Search code examples
pythonpandasfor-loopmultiprocessingpool

Python Pandas append Data-frame multiprocessor pool for loop to exist Data-frame


i have dataframe called df3 with 5 columns

and i am parsing dataframe tables from bittrex.com using multiprocessor pool to dataframe called df2

i decreased processes to 2 only to simple my code as a test

here is my code

import pandas as pd
import json
import urllib.request
import os
from urllib import parse
import csv
import datetime
from multiprocessing import Process, Pool
import time

df3 = pd.DataFrame(columns=['tickers', 'RSIS', 'CCIS', 'ICH', 'SMAS'])
tickers = ["BTC-1ST", "BTC-ADA"]

def http_get(url):
    result = {"url": url, "data": urllib.request.urlopen(url, timeout=60).read()}
    return result

urls = ["https://bittrex.com/Api/v2.0/pub/market/GetTicks?marketName=" + ticker + "&tickInterval=thirtyMin" for ticker in tickers ]

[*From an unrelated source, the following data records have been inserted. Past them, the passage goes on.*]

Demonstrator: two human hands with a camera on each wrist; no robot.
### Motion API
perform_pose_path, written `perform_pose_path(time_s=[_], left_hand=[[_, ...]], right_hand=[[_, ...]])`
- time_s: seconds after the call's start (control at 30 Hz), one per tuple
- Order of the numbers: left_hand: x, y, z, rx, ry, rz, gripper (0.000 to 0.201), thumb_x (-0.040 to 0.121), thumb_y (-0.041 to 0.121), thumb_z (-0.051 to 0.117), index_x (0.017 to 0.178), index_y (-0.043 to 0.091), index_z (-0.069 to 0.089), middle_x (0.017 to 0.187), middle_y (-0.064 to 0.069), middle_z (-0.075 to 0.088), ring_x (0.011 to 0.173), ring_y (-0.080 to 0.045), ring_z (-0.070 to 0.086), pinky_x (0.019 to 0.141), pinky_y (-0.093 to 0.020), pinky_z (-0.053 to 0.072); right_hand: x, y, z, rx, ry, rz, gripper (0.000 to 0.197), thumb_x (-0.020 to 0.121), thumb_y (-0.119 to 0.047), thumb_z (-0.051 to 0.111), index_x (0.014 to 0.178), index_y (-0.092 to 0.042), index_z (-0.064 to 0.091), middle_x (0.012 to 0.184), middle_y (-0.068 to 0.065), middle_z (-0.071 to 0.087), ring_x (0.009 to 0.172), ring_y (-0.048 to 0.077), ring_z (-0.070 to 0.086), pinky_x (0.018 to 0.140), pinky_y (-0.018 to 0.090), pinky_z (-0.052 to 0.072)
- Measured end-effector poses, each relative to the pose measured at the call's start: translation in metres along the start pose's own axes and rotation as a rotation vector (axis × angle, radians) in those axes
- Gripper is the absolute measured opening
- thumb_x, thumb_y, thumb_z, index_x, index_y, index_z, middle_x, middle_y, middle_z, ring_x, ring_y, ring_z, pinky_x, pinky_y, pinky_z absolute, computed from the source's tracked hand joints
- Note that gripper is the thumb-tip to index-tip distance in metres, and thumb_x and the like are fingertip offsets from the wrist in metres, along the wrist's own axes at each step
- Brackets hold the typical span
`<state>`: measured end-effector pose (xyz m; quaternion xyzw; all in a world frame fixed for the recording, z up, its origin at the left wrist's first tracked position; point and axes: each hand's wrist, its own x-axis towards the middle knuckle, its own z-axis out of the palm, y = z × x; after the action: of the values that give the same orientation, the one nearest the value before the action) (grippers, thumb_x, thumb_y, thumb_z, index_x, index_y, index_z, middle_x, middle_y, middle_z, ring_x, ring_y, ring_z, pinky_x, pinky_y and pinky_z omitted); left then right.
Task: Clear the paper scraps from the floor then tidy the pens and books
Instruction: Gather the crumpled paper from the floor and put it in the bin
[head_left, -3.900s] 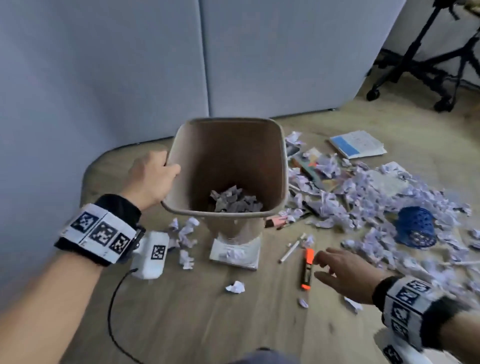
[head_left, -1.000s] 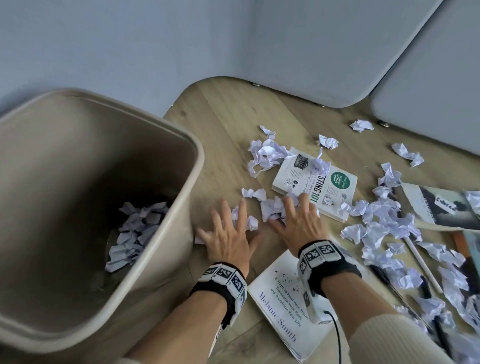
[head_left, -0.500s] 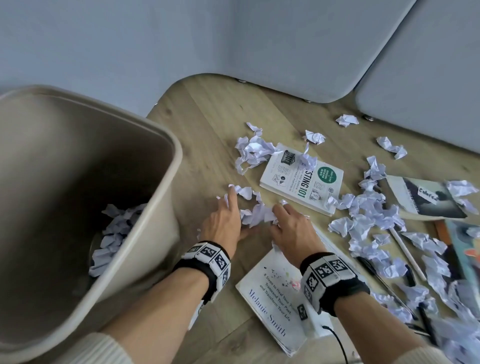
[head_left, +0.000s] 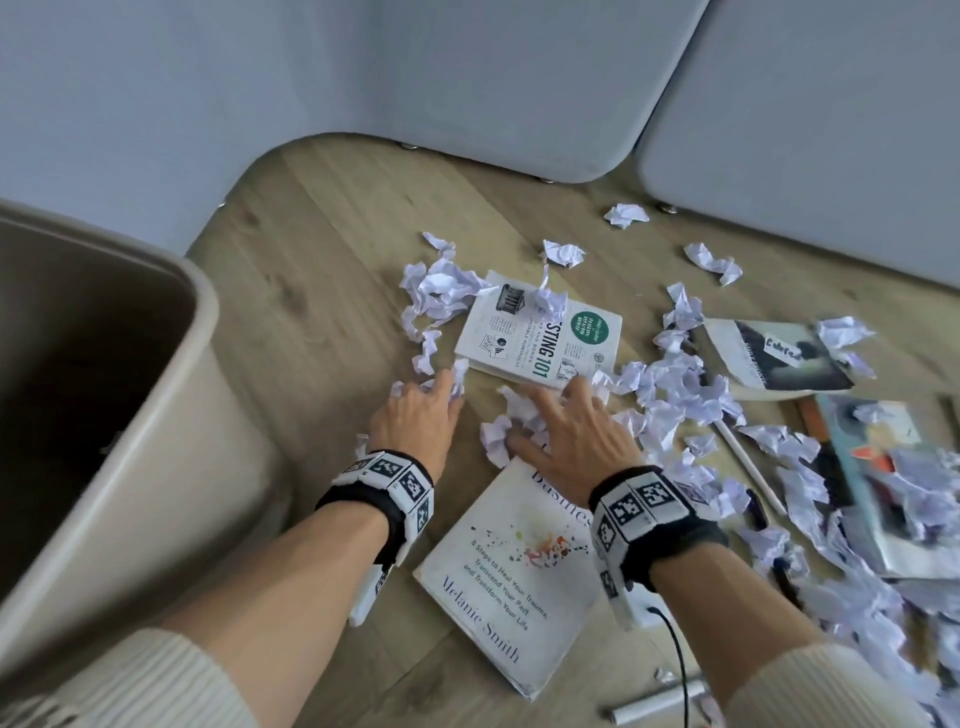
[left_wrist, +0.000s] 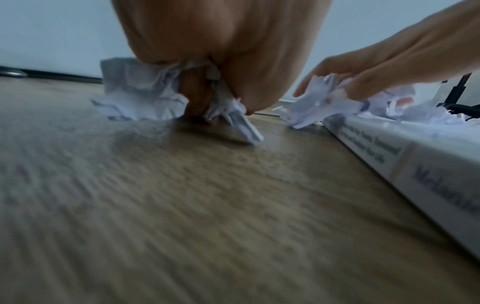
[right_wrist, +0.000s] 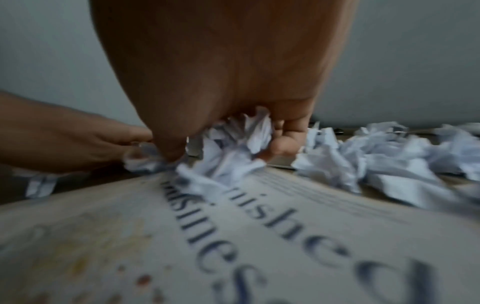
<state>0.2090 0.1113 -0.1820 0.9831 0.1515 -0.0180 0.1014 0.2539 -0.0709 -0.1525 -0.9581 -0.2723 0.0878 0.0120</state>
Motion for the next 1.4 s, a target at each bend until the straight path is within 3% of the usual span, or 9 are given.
perform_pose_path(time_s=[0.2,0.3,0.4,0.57,0.8,0.9,1.07,1.23,1.4], left_hand=[[-0.003,0.0,-0.002,0.027,-0.096,0.051,0.018,0.095,0.012,0.038,0.108,0.012,0.05,0.095,-0.012,0.065,0.091,-0.033,0.059,0.058,-0.037,0.033],[-0.013,0.0,-0.009,-0.023,-0.191,0.04,0.019,0.095,0.014,0.041,0.108,0.01,0.053,0.101,-0.016,0.064,0.094,-0.035,0.06,0.062,-0.038,0.037],[-0.026,-0.005,-0.023,-0.191,-0.186,0.0,0.021,0.094,0.025,0.046,0.104,0.01,0.056,0.095,-0.016,0.064,0.084,-0.035,0.058,0.062,-0.035,0.039],[-0.06,0.013,-0.081,-0.48,0.04,0.006,0.012,0.086,0.023,0.05,0.08,0.014,0.048,0.058,-0.006,0.047,0.056,-0.029,0.038,0.051,-0.034,0.032],[-0.126,0.041,-0.228,-0.673,0.498,0.216,0.018,0.085,0.023,0.052,0.073,0.019,0.04,0.047,0.002,0.039,0.045,-0.019,0.029,0.044,-0.027,0.029],[-0.143,0.007,-0.28,-0.599,0.584,0.153,0.026,0.086,0.026,0.05,0.066,0.019,0.036,0.046,0.0,0.032,0.047,-0.021,0.031,0.048,-0.032,0.031],[-0.142,-0.084,-0.315,-0.36,0.404,-0.232,0.032,0.097,0.028,0.04,0.069,0.012,0.041,0.064,-0.002,0.044,0.058,-0.02,0.041,0.052,-0.029,0.03],[-0.133,-0.134,-0.307,-0.404,0.088,-0.39,0.043,0.093,0.043,0.04,0.099,0.007,0.061,0.102,-0.015,0.067,0.097,-0.03,0.062,0.08,-0.034,0.046],[-0.136,-0.133,-0.311,-0.193,0.117,-0.346,0.038,0.097,0.035,0.037,0.099,0.008,0.063,0.105,-0.01,0.068,0.096,-0.029,0.06,0.078,-0.034,0.045]], right_hand=[[0.016,-0.04,0.013,-0.172,0.008,-0.086,0.026,0.099,-0.032,0.037,0.121,-0.019,0.039,0.118,0.008,0.04,0.095,0.028,0.052,0.056,0.032,0.036],[0.017,-0.046,0.012,-0.133,-0.045,-0.18,0.024,0.098,-0.014,0.038,0.122,-0.017,0.041,0.112,0.006,0.048,0.093,0.028,0.056,0.06,0.033,0.041],[0.015,-0.048,0.006,0.034,-0.017,-0.123,0.014,0.099,-0.022,0.04,0.11,-0.014,0.046,0.098,0.006,0.053,0.083,0.03,0.061,0.061,0.034,0.039],[-0.003,-0.042,-0.03,0.398,0.141,0.005,0.014,0.093,-0.02,0.052,0.088,-0.007,0.051,0.074,0.004,0.055,0.068,0.028,0.054,0.059,0.032,0.033],[-0.024,-0.082,-0.165,0.68,0.471,-0.041,0.015,0.089,-0.012,0.056,0.078,-0.005,0.047,0.062,0.004,0.058,0.056,0.019,0.047,0.051,0.016,0.034],[-0.022,-0.138,-0.215,0.804,0.583,-0.159,0.026,0.091,-0.029,0.055,0.078,-0.007,0.049,0.066,0.01,0.062,0.064,0.028,0.055,0.056,0.026,0.039],[-0.025,-0.235,-0.237,0.786,0.485,-0.35,0.023,0.095,-0.031,0.052,0.086,-0.01,0.049,0.073,0.006,0.063,0.068,0.025,0.055,0.057,0.027,0.031],[-0.023,-0.284,-0.215,0.458,-0.163,-0.502,0.011,0.091,-0.028,0.051,0.097,-0.019,0.054,0.088,-0.003,0.059,0.086,0.021,0.056,0.07,0.026,0.04],[-0.027,-0.265,-0.212,0.507,0.156,-0.446,0.031,0.09,-0.012,0.05,0.117,-0.019,0.064,0.112,0.004,0.068,0.103,0.02,0.061,0.08,0.02,0.041]])
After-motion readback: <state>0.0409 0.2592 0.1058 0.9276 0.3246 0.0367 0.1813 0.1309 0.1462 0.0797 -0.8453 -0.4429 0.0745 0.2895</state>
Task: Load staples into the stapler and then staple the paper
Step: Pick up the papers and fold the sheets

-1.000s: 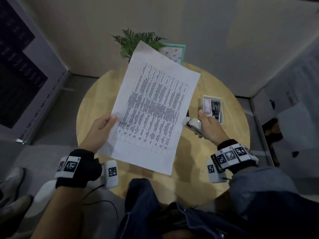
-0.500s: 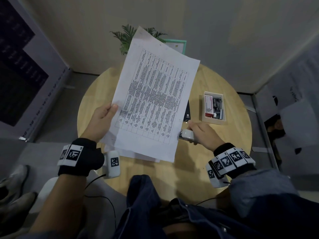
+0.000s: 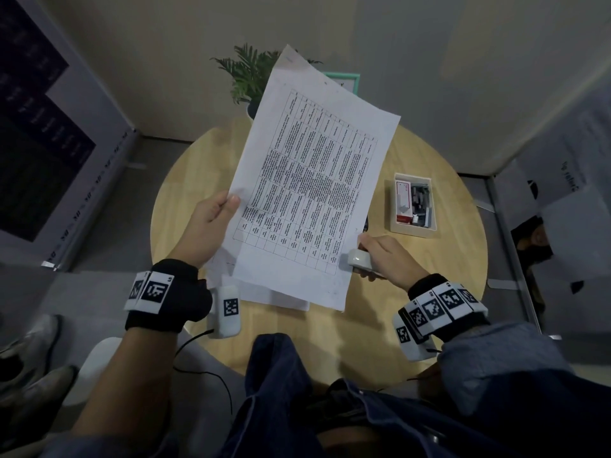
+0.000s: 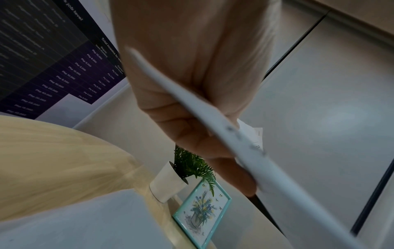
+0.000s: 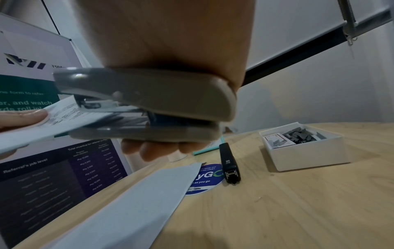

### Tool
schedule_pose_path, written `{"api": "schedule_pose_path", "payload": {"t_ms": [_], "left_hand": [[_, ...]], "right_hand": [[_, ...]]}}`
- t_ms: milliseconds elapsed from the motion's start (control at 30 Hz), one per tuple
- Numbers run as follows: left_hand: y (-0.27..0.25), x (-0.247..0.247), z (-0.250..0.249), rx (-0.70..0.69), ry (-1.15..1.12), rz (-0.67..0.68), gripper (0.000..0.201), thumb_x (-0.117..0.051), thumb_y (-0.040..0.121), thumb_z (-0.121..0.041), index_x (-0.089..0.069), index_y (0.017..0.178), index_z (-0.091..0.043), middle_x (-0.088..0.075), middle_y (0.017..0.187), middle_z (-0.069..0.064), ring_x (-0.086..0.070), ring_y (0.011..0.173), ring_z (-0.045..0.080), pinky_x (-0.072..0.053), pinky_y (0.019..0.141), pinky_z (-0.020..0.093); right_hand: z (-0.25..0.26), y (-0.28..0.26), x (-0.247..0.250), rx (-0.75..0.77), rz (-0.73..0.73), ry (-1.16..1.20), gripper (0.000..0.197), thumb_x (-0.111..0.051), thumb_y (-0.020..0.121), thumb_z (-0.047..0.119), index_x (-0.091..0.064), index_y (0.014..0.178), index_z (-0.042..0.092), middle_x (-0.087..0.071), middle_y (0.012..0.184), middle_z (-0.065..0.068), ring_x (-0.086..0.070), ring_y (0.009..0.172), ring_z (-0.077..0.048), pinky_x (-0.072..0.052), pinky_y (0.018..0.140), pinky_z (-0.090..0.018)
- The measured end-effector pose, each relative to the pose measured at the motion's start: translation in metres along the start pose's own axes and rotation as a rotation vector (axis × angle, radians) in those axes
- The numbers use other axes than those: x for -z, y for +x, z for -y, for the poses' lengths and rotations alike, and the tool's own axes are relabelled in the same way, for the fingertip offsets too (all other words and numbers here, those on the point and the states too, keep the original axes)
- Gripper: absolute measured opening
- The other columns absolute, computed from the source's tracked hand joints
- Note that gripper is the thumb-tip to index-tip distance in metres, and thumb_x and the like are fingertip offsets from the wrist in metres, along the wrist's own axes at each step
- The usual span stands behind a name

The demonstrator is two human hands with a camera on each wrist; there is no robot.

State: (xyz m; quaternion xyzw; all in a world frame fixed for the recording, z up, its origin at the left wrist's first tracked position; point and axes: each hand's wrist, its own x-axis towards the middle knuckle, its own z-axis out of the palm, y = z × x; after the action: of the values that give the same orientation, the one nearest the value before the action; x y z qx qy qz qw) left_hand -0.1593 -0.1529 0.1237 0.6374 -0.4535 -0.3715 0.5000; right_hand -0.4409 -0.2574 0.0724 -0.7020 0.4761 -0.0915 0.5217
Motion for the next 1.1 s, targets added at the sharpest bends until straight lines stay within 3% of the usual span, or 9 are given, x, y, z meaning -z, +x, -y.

pool = Pool(processes=200)

results = pool.map(http_get, urls)

for result in results:
    j = json.loads(result['data'].decode())
    df2 = pd.DataFrame(data=j['result'])

    df2.rename(columns={'BV': 'BaseVolume', 'C': 'Close', 'H': 'High', 'L': 'Low', 'O': 'Open', 'T': 'TimeStamp',
                        'V': 'Volume'}, inplace=True)

    # Tenken-sen (Conversion Line): (9-period high + 9-period low)/2))
    nine_period_high = df2['High'].rolling(window=50).max()
    nine_period_low = df2['Low'].rolling(window=50).min()
    df2['tenkan_sen'] = (nine_period_high + nine_period_low) / 2

    # Kijun-sen (Base Line): (26-period high + 26-period low)/2))
    period26_high = df2['High'].rolling(window=250).max()
    period26_low = df2['Low'].rolling(window=250).min()
    df2['kijun_sen'] = (period26_high + period26_low) / 2

    TEN30L = df2.loc[df2.index[-1], 'tenkan_sen']
    TEN30LL = df2.loc[df2.index[-2], 'tenkan_sen']
    KIJ30L = df2.loc[df2.index[-1], 'kijun_sen']
    KIJ30LL = df2.loc[df2.index[-2], 'kijun_sen']

    if (TEN30LL < KIJ30LL) and (TEN30L > KIJ30L):
        df3.at[ticker, 'ICH'] = 'BUY'
    elif (TEN30LL > KIJ30LL) and (TEN30L < KIJ30L):
        df3.at[ticker, 'ICH'] = 'SELL'
    else:
        df3.at[ticker, 'ICH'] = 'NO'

    pool.close()
    pool.join()
    print(df2)

my question is about i always get error NameError: name 'ticker' is not defined which will get me mad why i received this error In spite of i pre-defined ticker as a for loop in the line urls = ["https://bittrex.com/Api/v2.0/pub/market/GetTicks?marketName=" + ticker + "&tickInterval=thirtyMin" for ticker in tickers ] and already python used it successfully.

i googled for three days and tried several solutions without result.

any ideas please ???!!!!


Solution

  • I don't think you are looking at the correct line; when I run your code, I get:

    NameError                                 Traceback (most recent call last)
    <ipython-input-1-fd766f4a9b8e> in <module>()
         49         df3.at[ticker, 'ICH'] = 'SELL'
         50     else:
    ---> 51         df3.at[ticker, 'ICH'] = 'NO'
         52 
         53     pool.close()
    

    so at line 51, not the line where you create the urls list. And this makes sense, because ticker is not defined outside of the list comprehension at that line. The problem is regardless of your use of multiprocessing or pandas, but due to Python scoping rules: a temporary variable in a list comprehension is not usable outside of it; it would be difficult to imagine how it would be because it has iterated through several values, unless you're just interested in the last value it had, which is not what you want here.

    You'll probably have to keep track of the ticker throughout the fetching process, so you can relate the results to the right ticker in the end, something like:

    def http_get(ticker):
        url = "https://bittrex.com/Api/v2.0/pub/market/GetTicks?marketName=" + ticker + "&tickInterval=thirtyMin"
        result = {"url": url, "data": urllib.request.urlopen(url, timeout=60).read(), "ticker": ticker}
        return result
    
    pool = Pool(processes=200)
    
    results = pool.map(http_get, tickers)
    
    for result in results:
        j = json.loads(result['data'].decode())
        df2 = pd.DataFrame(data=j['result'])
        ticker = result['ticker']
        ...